#### INSTRUCTIONS TO FOLLOW:
All lines in the records that carry the string "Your" are to be shown.

# # #

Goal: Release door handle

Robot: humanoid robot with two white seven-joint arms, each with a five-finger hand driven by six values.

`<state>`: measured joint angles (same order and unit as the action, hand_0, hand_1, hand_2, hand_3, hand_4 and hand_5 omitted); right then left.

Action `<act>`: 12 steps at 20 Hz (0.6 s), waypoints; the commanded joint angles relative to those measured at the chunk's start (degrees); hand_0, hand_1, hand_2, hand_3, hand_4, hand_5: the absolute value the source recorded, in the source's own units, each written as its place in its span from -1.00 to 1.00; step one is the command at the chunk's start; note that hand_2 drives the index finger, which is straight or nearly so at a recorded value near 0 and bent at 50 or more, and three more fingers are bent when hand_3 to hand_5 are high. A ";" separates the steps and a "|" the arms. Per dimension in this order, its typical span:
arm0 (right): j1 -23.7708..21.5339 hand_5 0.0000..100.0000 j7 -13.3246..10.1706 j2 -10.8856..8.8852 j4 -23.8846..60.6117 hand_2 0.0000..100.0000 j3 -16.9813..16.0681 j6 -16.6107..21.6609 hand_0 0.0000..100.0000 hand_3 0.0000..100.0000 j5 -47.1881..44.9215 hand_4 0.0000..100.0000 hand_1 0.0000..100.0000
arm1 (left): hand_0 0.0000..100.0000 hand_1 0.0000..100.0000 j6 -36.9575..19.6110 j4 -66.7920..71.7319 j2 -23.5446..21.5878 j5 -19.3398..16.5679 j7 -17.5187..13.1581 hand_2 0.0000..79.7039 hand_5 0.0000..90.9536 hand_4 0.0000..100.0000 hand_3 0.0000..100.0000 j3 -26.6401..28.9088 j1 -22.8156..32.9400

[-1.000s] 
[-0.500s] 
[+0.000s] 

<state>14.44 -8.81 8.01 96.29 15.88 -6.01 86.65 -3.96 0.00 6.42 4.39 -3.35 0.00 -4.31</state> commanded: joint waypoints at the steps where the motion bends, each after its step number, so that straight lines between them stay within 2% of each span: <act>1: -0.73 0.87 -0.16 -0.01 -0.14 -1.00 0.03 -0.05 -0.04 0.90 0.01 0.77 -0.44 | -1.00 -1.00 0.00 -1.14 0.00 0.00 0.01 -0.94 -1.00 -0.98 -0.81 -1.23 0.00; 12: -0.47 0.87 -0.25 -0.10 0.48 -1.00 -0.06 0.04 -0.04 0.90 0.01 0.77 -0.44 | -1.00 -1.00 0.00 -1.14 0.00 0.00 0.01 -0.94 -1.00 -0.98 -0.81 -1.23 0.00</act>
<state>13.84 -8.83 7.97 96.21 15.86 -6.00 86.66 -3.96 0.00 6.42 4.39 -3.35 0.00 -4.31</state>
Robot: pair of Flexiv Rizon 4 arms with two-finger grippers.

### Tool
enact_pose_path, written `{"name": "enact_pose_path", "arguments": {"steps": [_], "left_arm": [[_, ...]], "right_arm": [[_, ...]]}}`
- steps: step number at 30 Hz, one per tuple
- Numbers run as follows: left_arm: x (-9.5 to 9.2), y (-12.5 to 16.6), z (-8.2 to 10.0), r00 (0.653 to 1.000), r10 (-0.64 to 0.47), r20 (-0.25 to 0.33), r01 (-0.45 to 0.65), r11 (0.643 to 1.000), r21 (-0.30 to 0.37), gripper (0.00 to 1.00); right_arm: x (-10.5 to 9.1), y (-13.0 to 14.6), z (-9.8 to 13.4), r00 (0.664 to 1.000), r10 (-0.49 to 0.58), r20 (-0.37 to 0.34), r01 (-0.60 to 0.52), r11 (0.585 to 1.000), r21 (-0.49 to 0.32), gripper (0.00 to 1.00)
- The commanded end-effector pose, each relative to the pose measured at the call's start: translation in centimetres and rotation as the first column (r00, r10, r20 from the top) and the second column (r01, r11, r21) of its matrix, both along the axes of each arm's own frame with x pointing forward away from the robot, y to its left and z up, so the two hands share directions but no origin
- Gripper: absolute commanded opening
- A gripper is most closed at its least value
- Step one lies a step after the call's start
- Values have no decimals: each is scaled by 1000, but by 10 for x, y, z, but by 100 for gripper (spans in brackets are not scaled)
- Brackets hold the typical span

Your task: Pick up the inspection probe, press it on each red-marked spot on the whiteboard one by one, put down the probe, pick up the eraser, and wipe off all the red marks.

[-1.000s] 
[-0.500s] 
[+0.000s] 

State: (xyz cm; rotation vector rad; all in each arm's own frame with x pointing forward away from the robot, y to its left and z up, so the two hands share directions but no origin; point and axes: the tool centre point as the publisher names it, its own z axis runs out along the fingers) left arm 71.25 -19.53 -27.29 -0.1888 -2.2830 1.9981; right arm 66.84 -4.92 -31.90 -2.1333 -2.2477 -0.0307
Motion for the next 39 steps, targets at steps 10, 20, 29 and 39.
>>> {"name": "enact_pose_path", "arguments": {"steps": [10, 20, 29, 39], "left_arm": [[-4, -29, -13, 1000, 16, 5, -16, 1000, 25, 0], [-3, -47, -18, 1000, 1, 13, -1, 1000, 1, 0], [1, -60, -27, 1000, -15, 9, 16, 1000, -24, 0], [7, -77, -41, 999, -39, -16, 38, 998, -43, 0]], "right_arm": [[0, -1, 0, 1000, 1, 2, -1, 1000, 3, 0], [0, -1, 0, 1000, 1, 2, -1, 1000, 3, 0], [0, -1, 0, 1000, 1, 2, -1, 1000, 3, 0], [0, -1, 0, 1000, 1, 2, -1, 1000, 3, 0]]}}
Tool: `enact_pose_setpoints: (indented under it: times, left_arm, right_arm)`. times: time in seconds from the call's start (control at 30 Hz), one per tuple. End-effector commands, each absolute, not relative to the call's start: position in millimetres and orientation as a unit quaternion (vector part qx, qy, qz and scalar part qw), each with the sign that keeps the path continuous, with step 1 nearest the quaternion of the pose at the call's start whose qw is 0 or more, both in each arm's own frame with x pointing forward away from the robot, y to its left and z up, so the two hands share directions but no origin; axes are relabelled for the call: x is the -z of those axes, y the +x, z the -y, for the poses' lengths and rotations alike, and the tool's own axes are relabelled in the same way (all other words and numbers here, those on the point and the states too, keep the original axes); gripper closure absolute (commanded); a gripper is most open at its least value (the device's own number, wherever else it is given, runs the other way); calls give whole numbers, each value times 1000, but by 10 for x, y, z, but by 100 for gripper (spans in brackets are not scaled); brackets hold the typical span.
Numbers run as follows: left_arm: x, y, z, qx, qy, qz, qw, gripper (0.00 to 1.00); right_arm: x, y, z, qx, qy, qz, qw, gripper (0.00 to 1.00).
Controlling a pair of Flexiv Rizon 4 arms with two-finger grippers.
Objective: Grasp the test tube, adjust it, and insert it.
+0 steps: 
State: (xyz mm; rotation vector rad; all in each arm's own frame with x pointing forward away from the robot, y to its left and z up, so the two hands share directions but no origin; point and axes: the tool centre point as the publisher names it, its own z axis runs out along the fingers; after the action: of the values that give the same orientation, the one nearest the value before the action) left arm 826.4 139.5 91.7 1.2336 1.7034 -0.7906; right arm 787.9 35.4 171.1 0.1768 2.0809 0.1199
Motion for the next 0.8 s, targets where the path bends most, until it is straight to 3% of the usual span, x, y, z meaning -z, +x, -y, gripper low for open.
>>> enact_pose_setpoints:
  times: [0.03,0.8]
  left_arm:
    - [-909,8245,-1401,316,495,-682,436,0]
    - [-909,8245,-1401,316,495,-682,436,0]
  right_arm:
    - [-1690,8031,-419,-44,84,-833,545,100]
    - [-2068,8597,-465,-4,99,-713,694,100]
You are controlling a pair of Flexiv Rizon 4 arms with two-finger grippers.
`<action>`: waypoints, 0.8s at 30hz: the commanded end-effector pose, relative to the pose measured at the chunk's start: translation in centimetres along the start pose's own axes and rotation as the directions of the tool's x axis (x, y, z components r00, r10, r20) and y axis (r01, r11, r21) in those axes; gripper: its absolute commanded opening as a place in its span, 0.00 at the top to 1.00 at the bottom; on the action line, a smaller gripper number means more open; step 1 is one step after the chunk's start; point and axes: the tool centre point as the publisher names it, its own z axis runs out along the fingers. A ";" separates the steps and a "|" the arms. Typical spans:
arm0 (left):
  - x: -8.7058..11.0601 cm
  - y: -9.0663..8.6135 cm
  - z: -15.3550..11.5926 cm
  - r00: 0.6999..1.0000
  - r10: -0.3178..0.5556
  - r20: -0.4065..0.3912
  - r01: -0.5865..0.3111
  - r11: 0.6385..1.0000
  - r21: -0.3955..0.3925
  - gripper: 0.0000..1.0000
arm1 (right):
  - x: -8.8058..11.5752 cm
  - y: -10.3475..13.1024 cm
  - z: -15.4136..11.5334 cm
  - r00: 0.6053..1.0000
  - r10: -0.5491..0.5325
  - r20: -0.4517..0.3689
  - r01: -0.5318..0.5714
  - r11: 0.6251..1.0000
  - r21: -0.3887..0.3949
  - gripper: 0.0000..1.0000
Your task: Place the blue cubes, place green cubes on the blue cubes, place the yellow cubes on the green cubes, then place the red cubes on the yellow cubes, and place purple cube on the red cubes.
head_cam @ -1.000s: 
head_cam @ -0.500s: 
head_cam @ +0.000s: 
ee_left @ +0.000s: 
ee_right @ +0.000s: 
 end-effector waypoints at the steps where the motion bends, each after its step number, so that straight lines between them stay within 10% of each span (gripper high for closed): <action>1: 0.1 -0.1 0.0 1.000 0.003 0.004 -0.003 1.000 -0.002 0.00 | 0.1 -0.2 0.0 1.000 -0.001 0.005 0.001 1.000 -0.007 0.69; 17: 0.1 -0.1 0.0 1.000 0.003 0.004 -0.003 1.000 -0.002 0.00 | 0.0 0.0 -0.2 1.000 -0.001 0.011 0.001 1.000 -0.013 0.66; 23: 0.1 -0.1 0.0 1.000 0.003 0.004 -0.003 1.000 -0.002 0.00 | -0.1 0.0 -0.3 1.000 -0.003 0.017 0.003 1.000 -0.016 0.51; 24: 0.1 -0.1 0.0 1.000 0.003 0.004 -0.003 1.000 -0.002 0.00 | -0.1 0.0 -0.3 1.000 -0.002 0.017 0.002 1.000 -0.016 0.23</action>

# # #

#### ANSWER SECTION:
Your task: Pick up the inspection probe, press it on each red-marked spot on the whiteboard one by one, put down the probe, pick up the eraser, and wipe off all the red marks.
Your task: Place the blue cubes, place green cubes on the blue cubes, place the yellow cubes on the green cubes, then place the red cubes on the yellow cubes, and place purple cube on the red cubes.

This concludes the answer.